Here is part of the output from the program:
Full Pathname of this text file
:
C:\Documents and Settings\Richard\My Documents\Cretan Diet from the Web
TEXT.txt
Number of words extracted = 1697
Sorting Words using *Quicksort*...
That took 0.08secs to sort 1697 words
Words arranged alphabetically with frequency in brackets :
.......some omitted.....
cheesecake(1)
cheesemaker(1)
cheeses(1)
cherries(1)
chestnuts(1)
chicken(2)
chickens(1)
chickpeas(1)
chips(1)
choice(2)
chops(1)
chortopites(1)
cold(1)
collards(1)
combination(1)
combinations(1)
combine(1)
commodity(1)
common(1)
commonly(1)
comparisons(1)
complicated(1)
conditions(1)
conduct(1)
considering(1)
consumed(2)
consumption(1)
content(1)
........................
Besides(1)
Braising(1)
Cheese(1)
Cretan(4)
Cretans(4)
Crete(2)
........................
pigs(1)
places(1)
plan(1)
plate(1)
plate-breaking(1)
plenty(1)
point(1)
pomegranate(1)
popular(1)
pork(1)
portion(1)
potato(1)
potatoes(3)
pots(1)
precious(1)
prefer(1)
preference(1)
preparation(2)
prepared(3)
presented(1)
preserved(1)
pretty(2)
price(1)
prime(1)
process(1)
produce(1)
producers(2)
productions(1)
..........................
zucchini(3)
763 different
words counted but e.g. <You> and <you> each count
Press <SPACE> to see results by frequency
65 of : and
64 of : the
40 of : of
36 of : or
32 of : to
28 of : are
28 of : with
27 of : in
25 of : is
18 of : on
16 of : like
15 of : from
15 of : not
13 of : it
12 of : for
11 of : but
10 of : they
10 of : vegetables
10 of : you
9 of : fresh
9 of : here
9 of : olive
Press <SPACE> for next screen
Such an analysis has rather more application in
a literary context but you can see from it certain linguistic principles emerging!

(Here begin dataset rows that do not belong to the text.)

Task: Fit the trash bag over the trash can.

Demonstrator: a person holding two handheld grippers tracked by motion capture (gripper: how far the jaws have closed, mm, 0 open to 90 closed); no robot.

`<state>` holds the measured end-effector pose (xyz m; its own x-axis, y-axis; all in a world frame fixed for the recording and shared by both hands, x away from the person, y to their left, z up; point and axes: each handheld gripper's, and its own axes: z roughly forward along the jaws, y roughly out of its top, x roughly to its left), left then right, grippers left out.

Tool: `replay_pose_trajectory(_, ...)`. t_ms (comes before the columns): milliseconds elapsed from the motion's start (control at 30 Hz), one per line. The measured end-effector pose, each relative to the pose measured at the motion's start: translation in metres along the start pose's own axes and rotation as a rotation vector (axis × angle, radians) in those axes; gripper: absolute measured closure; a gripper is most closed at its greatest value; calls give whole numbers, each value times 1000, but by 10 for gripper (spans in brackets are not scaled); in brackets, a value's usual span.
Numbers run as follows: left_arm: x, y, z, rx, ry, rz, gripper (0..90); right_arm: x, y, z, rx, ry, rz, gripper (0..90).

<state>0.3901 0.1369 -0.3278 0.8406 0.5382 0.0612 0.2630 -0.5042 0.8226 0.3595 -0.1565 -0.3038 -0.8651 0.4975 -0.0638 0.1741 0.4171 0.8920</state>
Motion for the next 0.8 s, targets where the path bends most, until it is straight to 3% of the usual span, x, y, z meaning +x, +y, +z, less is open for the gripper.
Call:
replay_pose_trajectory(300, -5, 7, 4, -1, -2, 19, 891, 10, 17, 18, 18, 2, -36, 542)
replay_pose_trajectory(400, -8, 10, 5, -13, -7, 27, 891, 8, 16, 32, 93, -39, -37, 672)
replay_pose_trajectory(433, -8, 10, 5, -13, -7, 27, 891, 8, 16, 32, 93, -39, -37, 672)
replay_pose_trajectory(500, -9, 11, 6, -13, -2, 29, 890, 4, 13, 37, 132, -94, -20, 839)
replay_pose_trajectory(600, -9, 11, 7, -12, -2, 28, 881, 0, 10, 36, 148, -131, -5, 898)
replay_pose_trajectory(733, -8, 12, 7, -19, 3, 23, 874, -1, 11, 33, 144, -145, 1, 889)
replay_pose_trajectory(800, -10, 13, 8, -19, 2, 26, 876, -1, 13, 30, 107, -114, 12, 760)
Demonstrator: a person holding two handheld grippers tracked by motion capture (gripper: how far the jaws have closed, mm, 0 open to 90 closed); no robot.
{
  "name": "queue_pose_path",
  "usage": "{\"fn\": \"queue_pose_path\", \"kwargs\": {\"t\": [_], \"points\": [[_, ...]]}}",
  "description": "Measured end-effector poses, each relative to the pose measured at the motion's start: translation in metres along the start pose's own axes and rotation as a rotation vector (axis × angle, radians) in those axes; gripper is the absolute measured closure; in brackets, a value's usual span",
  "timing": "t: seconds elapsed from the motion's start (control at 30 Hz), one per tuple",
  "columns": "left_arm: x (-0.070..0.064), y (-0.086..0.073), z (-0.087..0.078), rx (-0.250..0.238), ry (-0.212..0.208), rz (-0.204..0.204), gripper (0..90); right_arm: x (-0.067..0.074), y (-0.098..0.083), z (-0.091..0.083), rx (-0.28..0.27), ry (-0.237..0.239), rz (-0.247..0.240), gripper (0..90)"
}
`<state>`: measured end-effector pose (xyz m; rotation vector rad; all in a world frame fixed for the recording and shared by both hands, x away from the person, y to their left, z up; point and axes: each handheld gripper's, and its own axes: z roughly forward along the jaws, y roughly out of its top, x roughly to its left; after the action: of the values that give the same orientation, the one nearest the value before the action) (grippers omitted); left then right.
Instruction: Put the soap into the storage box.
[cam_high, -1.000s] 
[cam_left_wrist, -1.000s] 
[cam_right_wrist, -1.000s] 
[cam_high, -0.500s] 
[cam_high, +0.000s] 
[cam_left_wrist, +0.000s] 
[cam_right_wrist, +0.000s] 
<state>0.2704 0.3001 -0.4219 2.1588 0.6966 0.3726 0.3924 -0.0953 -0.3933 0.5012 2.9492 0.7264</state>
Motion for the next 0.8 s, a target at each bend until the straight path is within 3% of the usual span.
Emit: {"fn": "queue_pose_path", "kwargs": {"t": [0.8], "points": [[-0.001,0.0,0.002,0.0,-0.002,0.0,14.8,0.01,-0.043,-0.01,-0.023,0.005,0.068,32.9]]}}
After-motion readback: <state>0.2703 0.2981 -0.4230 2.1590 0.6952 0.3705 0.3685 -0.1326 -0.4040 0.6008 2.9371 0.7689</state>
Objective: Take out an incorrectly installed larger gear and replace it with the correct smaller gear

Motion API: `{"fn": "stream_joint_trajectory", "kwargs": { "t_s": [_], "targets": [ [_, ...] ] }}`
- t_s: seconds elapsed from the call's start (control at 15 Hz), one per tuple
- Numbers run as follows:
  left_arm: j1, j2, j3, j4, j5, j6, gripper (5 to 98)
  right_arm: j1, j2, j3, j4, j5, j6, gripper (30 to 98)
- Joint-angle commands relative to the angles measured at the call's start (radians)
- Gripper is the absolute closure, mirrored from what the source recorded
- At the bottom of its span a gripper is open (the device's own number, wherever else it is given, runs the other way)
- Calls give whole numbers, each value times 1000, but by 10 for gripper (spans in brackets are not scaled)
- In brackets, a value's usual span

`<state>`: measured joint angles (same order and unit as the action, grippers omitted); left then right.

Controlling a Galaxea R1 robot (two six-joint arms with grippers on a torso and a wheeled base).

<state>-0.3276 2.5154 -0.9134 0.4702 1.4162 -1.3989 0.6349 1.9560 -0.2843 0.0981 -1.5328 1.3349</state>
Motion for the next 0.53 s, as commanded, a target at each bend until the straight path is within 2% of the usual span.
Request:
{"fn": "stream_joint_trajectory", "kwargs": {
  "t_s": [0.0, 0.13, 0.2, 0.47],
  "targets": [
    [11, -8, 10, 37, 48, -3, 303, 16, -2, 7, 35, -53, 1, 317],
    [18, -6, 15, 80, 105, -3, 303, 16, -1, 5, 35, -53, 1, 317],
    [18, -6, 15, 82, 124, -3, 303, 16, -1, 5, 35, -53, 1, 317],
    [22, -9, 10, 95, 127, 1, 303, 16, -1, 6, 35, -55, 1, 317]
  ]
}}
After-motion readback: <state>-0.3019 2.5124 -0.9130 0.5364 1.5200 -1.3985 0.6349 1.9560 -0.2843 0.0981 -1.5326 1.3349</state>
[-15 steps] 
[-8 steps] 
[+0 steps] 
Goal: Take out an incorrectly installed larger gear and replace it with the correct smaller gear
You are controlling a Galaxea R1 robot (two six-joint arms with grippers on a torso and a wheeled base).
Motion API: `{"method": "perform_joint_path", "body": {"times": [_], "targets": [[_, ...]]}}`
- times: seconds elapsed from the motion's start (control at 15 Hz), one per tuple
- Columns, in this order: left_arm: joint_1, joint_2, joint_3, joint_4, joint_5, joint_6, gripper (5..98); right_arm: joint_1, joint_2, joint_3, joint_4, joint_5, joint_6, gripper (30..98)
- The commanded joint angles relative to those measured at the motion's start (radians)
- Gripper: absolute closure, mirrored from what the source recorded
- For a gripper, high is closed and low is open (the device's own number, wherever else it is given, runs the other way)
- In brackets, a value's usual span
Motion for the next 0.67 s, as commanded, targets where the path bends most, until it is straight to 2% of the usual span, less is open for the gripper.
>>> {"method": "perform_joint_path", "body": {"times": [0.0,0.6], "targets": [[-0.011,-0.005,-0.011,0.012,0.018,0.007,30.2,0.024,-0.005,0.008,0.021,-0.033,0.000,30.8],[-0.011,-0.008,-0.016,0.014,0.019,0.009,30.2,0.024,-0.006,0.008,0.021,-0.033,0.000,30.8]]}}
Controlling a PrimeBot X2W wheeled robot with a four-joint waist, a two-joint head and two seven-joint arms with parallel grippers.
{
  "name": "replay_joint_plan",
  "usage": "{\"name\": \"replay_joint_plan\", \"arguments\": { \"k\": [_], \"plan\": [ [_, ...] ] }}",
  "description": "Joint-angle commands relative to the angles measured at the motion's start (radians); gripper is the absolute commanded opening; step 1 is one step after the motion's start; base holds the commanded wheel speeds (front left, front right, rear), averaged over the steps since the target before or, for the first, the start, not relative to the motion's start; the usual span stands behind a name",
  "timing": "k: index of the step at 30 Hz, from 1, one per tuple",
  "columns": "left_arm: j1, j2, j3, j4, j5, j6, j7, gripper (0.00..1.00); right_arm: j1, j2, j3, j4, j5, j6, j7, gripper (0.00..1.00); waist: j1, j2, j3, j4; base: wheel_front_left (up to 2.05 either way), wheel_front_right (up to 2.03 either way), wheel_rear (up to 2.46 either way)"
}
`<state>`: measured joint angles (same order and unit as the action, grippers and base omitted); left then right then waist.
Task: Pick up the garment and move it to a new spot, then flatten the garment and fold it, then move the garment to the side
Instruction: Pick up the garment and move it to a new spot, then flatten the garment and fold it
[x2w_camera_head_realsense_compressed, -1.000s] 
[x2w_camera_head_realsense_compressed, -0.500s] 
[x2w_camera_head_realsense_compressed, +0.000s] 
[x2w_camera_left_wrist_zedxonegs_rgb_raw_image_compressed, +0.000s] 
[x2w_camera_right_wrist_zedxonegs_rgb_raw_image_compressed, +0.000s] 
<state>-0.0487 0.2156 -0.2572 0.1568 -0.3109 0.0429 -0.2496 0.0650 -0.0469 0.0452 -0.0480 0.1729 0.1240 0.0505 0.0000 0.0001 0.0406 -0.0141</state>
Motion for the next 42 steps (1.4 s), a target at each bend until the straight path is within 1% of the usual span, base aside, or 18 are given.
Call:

(NB the program does not print one-letter words, as it is presently set
up).
Having got to this point, understanding the programming itself should not
present too many problems. The algorithm is basically:
- Open the chosen text file using the by now well-reheased routines
- Pull the bits off the text file, identify and store the words
- Sort the words into alphabetical order
- Go through the list and count the number of instances of each word
- Print the alphabetical list of words with frequencies added, keeping
note of the maximum frequency met.
- Print out the list again but this time in order of decreasing frequency
of the words (alphabetic for each frequency)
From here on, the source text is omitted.